### TASK DETAILS
Copy every line of the data exactly, keeping out any picture.

** Opening DATA SECTION block **

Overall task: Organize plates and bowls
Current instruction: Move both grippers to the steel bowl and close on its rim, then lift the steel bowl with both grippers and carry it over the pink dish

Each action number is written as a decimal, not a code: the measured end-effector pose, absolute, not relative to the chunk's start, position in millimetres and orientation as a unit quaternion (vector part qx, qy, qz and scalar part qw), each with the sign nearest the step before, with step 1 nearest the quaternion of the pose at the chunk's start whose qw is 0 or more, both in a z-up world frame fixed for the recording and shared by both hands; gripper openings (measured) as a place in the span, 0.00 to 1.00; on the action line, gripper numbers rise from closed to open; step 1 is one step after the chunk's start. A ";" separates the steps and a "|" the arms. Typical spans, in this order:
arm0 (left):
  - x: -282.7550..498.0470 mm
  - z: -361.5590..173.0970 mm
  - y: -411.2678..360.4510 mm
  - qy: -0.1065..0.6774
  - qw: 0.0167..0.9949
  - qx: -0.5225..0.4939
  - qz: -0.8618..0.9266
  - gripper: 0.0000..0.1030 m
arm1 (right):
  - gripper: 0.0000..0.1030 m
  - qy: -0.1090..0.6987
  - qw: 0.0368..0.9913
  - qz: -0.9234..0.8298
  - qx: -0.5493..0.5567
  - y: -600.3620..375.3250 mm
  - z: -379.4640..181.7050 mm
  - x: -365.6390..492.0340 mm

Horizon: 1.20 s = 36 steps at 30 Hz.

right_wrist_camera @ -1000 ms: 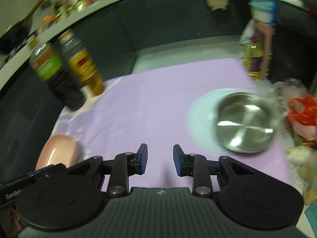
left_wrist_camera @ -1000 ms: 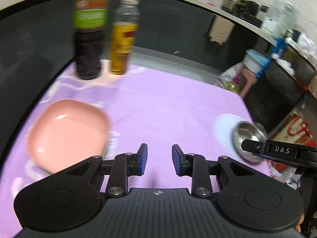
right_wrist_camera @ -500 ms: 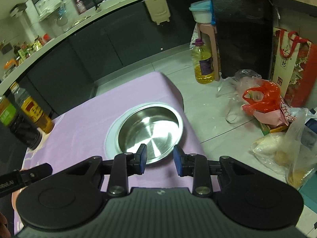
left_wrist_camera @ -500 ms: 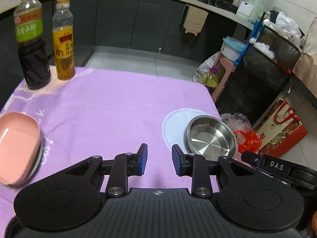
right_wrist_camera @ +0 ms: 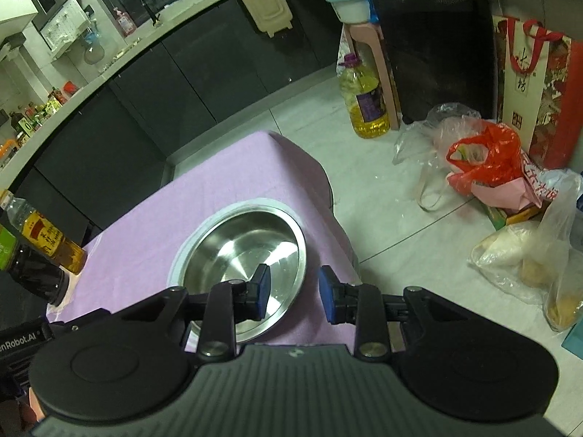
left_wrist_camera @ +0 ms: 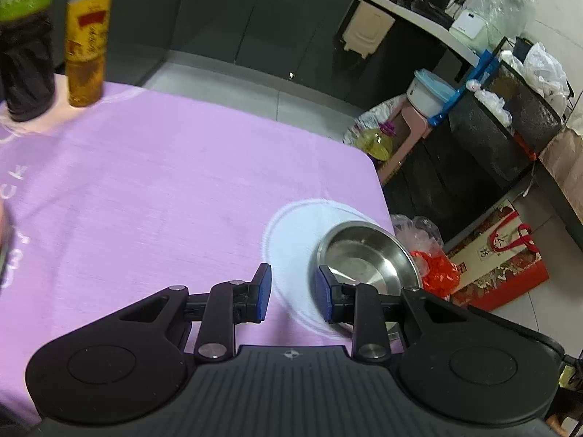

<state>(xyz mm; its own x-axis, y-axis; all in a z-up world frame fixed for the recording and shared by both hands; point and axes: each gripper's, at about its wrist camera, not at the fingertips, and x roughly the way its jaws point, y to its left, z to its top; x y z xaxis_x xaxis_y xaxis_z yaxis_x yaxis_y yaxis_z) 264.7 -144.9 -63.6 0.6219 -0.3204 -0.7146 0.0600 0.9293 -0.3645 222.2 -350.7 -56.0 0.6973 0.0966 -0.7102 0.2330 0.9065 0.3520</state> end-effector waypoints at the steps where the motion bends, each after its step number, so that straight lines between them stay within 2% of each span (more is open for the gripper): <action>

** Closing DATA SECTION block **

### SOLUTION TO THIS TASK
Overall task: Organize plates and bowls
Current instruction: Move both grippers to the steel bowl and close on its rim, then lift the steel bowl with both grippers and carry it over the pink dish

Each action number is written as a decimal, not a code: the measured end-effector pose, absolute, not relative to the chunk's start, position in millimetres and orientation as a unit quaternion (vector part qx, qy, qz and scalar part qw), each with the sign nearest the step before, with step 1 nearest the quaternion of the pose at the chunk's start whose qw is 0 or more, both in a z-up world frame fixed for the recording and shared by both hands; gripper openings (measured) as a place in the span, 0.00 to 1.00; on the action line, gripper numbers rise from closed to open; step 1 is one step after the chunk's start. A ";" separates the steps and a "|" the arms. Typical spans, in this order:
arm0 (left):
  - x: -282.7550..498.0470 mm
  - z: -361.5590..173.0970 mm
  - y: -411.2678..360.4510 mm
  - qy: -0.1065..0.6774
  - qw: 0.0167..0.9949
  - qx: -0.5225..0.4939
  - qz: -0.8618..0.9266
  - gripper: 0.0000..0.1030 m
arm1 (right):
  - gripper: 0.0000..0.1030 m
  - qy: -0.1090..0.6987
  - qw: 0.0368..0.9913
  - qz: -0.9234..0.8298
  - qx: -0.5493..0.5567
  - y: -600.3620..375.3250 mm
  - z: -379.4640..181.7050 mm
  - x: -365.6390..492.0340 mm

Horizon: 1.20 s = 36 steps at 30 Hz.

right_wrist_camera @ -1000 ms: 
left_wrist_camera @ -1000 ms: 
right_wrist_camera @ -500 ms: 
left_wrist_camera @ -500 ms: 
right_wrist_camera @ +0 ms: 
left_wrist_camera @ +0 ms: 

<state>(xyz mm; its own x-axis, y-axis; all in a z-up world frame fixed for the recording and shared by both hands; point and axes: each gripper's, at about its wrist camera, not at the fingertips, and x roughly the way its jaws point, y to its left, z to its top; x y z xaxis_x xaxis_y xaxis_z yaxis_x yaxis_y yaxis_z) 264.7 -144.9 -63.6 0.6219 -0.3204 -0.7146 0.0600 0.9293 -0.3645 222.2 -350.7 -56.0 0.6973 0.0966 -0.7102 0.2330 0.9065 0.3520</state> end-effector waypoints at the steps where the motion bends, each after its step number, so that straight lines between them stay within 2% of each span (more is open for the gripper): <action>

There is nothing further to add to the answer.